**What you will do**.
Show all lines containing "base" from the data below.
* * * * * * *
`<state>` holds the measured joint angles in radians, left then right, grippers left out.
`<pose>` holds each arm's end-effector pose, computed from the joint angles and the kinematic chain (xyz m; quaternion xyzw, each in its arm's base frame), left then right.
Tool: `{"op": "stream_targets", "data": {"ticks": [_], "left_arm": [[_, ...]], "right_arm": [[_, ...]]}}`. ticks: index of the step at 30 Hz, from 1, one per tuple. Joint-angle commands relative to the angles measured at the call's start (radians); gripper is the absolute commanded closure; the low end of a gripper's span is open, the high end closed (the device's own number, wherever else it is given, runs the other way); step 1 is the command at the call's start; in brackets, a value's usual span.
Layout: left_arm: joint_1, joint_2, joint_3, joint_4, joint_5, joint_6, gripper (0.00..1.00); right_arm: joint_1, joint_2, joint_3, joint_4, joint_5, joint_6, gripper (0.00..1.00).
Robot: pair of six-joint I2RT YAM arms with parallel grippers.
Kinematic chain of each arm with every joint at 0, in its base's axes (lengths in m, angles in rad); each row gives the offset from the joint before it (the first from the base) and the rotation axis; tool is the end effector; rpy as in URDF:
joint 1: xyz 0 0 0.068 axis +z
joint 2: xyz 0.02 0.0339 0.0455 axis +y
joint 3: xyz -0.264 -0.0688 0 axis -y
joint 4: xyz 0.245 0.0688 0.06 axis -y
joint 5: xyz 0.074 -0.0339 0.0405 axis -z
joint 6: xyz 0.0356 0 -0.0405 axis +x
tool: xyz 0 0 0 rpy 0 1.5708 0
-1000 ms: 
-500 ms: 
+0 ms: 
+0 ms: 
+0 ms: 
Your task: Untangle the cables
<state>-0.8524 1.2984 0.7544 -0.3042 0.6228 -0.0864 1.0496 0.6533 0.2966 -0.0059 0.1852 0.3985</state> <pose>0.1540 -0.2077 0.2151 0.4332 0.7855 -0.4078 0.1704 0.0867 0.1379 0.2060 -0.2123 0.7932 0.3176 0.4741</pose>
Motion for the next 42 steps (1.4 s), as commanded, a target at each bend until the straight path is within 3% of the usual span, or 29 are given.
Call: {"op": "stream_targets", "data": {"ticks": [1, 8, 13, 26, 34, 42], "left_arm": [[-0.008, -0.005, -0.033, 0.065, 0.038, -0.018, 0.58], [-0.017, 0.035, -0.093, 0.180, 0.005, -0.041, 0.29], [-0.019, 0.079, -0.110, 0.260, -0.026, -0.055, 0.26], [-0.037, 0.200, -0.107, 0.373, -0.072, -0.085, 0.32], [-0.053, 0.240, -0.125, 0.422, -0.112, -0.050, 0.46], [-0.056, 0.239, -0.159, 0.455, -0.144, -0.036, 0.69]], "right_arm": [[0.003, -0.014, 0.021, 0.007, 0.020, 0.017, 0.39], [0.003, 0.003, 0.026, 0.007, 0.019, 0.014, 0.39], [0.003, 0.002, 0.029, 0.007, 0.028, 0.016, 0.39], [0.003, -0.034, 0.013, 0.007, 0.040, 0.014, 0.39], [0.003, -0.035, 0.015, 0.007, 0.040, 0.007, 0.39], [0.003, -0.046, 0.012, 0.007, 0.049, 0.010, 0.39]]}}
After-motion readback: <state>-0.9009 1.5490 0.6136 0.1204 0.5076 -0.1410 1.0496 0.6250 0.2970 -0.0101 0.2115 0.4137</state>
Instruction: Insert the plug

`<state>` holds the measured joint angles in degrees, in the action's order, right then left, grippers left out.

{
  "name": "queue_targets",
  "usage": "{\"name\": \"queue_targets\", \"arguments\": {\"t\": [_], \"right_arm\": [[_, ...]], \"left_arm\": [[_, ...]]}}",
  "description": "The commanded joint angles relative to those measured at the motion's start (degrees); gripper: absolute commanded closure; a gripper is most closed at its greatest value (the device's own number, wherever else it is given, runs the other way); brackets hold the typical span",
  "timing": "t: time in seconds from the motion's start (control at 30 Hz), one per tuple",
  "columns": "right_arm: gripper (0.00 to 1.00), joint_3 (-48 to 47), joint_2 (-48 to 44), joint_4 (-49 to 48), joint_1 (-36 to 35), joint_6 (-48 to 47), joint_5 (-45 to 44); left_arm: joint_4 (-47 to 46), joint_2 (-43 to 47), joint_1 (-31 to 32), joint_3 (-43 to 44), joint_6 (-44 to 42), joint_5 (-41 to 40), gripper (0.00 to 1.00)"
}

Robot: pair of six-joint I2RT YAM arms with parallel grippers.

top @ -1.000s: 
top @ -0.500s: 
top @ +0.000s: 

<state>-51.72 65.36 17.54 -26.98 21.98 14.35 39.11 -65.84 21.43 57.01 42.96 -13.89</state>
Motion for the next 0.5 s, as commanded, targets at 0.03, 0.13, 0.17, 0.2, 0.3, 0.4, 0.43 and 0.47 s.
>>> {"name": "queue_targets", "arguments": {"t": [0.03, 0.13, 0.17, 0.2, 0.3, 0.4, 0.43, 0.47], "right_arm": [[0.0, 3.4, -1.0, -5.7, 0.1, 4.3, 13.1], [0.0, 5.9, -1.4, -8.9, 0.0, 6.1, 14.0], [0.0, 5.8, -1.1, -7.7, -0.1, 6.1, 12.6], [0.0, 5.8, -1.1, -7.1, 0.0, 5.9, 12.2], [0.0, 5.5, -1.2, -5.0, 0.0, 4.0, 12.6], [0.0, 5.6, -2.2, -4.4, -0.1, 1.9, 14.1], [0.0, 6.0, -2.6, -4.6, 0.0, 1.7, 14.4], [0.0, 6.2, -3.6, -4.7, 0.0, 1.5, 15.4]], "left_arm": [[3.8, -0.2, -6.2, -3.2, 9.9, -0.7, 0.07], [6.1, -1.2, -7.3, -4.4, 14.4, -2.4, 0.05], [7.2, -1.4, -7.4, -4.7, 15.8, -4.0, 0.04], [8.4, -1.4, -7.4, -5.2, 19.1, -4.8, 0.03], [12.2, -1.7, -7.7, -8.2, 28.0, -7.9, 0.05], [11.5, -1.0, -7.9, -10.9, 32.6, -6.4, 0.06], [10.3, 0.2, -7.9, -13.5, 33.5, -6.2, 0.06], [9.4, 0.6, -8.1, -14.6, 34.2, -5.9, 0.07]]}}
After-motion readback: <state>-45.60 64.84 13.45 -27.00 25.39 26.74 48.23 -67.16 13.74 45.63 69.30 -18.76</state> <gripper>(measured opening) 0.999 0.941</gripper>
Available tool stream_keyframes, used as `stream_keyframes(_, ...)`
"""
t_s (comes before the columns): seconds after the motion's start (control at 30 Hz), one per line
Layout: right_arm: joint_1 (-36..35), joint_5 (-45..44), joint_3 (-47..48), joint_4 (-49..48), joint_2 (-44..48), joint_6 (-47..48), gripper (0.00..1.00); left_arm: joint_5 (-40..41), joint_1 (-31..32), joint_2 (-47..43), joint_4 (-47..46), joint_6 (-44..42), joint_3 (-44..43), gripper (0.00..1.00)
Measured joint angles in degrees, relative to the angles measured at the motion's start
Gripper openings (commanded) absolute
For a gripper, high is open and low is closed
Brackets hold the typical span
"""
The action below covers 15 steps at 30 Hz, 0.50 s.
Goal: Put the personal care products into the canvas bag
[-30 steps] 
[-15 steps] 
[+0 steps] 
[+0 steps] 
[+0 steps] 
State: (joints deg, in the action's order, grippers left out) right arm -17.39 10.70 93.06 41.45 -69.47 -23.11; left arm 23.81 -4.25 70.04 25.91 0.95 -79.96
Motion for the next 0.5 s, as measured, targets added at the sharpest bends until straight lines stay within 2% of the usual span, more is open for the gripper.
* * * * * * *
**Answer for the task**.
`<pose>` holds each arm's end-effector pose, computed from the joint angles and the kinematic chain (xyz m; quaternion xyzw, each in its arm's base frame), left then right.
Kinematic chain of each arm with every joint at 0, in its base's axes (lengths in m, angles in rad); each row gives the offset from the joint before it (the first from the base) and the rotation axis; tool is the end effector; rpy as in URDF:

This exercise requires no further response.